Materials For Super LEDs, Solar Cells and Computer Chips - New Technology

Engineers at Ohio State University have overcome a major barrier in the manufacture of high quality light emitting devices and solar cell materials.

Steven Ringel, professor of electrical engineering, and his colleagues have created special hybrid materials that are virtually defect-free - an important first step for making ultra-efficient electronics in the future.

The same technology could also lead to faster, less expensive computer chips.

Ringel directs Ohio State’s Electronic Materials and Devices Laboratory, where he and his staff grow thin films of “III-V” semiconductors - materials made from elements such as gallium and arsenic, which reside in groups III and V of the chemical periodic table.

Because III-V materials absorb and emit light much more efficiently than silicon, these materials could bridge the gap between traditional silicon computer chips and light-related technologies, such as lasers, displays, and fiber optics.

Researchers have tried for years to combine III-V materials with silicon, but only with limited success. Now that Ringel has succeeded in producing the combination with record quality, he has set his sights on a larger goal.

“Ultimately, we’d like to develop materials that will let us integrate many different technologies on a single platform,” Ringel said.

Key to Ringel’s strategy is the idea of a “virtual substrate” -- a generic chip-like surface that would be compatible with many different kinds of technologies, and could easily be tailored to suit different applications.

Ohio State graduate student Ojin Kwon reported the project's latest results December 2 at the Materials Research Society meeting in Boston. Other coauthors include graduate student John Boeckl, also of Ohio State; and postdoctoral researcher Minjoo Lee, graduate student Arthur Pitera, and professor Eugene Fitzgerald, all of the Massachusetts Institute of Technology.

Ringel’s current materials design consists of a substrate of silicon topped with III-V materials such as gallium and arsenide, with hybrid silicon-germanium layers sandwiched in-between. The substrate is 0.7 millimeters thick, while the gallium arsenide layer is only 3 micrometers -- millionths of a meter -- thick.

Other labs have experimented with III-V materials grown on silicon, but none have been able to reduce defect levels below a critical level that would enable devices like light emitting diodes and solar cells to be achieved, Ringel said.

Defects occur when the thin layers of atoms in a film aren’t lined up properly.
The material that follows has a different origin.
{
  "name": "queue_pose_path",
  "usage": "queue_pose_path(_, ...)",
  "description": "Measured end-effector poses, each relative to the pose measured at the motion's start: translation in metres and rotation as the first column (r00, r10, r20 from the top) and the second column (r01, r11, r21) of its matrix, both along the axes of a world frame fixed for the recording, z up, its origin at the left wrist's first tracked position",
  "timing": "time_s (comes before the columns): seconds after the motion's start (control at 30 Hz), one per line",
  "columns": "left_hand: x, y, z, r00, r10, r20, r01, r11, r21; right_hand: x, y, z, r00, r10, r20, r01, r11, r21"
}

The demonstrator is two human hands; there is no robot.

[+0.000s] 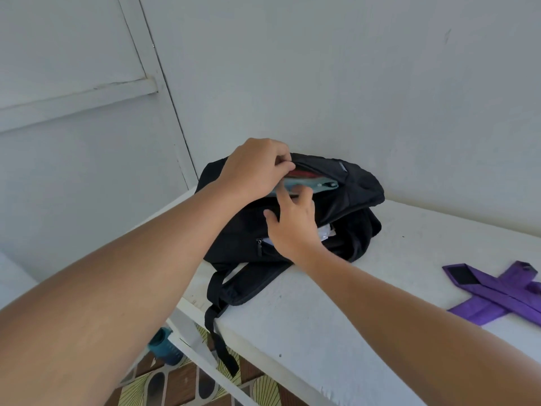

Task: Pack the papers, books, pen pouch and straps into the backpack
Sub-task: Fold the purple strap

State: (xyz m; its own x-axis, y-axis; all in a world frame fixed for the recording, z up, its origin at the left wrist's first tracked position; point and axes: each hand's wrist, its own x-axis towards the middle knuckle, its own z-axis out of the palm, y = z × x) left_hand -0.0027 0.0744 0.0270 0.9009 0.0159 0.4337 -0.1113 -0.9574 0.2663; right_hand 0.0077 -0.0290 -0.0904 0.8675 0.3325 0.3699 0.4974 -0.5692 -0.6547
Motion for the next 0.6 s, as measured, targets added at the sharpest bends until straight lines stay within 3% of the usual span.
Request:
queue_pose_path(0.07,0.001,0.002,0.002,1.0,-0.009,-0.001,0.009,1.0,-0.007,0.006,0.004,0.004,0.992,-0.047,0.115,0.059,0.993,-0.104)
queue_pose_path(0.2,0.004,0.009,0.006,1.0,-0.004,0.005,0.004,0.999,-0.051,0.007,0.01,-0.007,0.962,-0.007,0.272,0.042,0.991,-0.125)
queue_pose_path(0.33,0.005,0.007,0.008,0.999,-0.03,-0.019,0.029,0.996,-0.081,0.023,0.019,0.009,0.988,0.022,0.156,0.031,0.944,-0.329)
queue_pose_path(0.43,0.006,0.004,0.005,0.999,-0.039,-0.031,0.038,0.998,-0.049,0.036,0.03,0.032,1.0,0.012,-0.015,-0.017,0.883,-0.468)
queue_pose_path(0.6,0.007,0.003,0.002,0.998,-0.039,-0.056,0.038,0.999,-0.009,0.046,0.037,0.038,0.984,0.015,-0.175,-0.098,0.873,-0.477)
Small mismatches between layers rob the material of its ability to transmit electrical charge efficiently.

Ringel and his colleagues grew films of III-V semiconductors with a technique known as molecular beam epitaxy, in which evaporated molecules of a substance settle in thin layers on the surface of the silicon-germanium alloy. They then used techniques such as transmission electron microscopy to search for defects.

Defects are missing or misplaced atoms that trap electrons within the material, Ringel explained. That’s why engineers typically measure the quality of a solar cell material in terms of carrier lifetime -- the length of time an electron can travel freely through a material without falling into a defect.

Other experimental III-V materials grown on silicon have achieved carrier lifetimes of about two nanoseconds, or two billionths of a second. Ringel’s materials have achieved carrier lifetimes in excess of 10 nanoseconds.

The engineers have crafted the III-V material into one-square-inch versions of solar cells in the laboratory, and achieved 17 percent efficiency at converting light to electricity. They have also built bright light-emitting diodes (LEDs) on silicon substrates that have a display quality comparable to that of traditional LEDs.

The next phase in this research will carry Ringel's materials into space, as part of NASA's Materials International Space Station Experiment (MISSE). An international partner spacecraft will deliver samples of the materials to the space station so they can be tested and possibly developed for use in future spacecraft.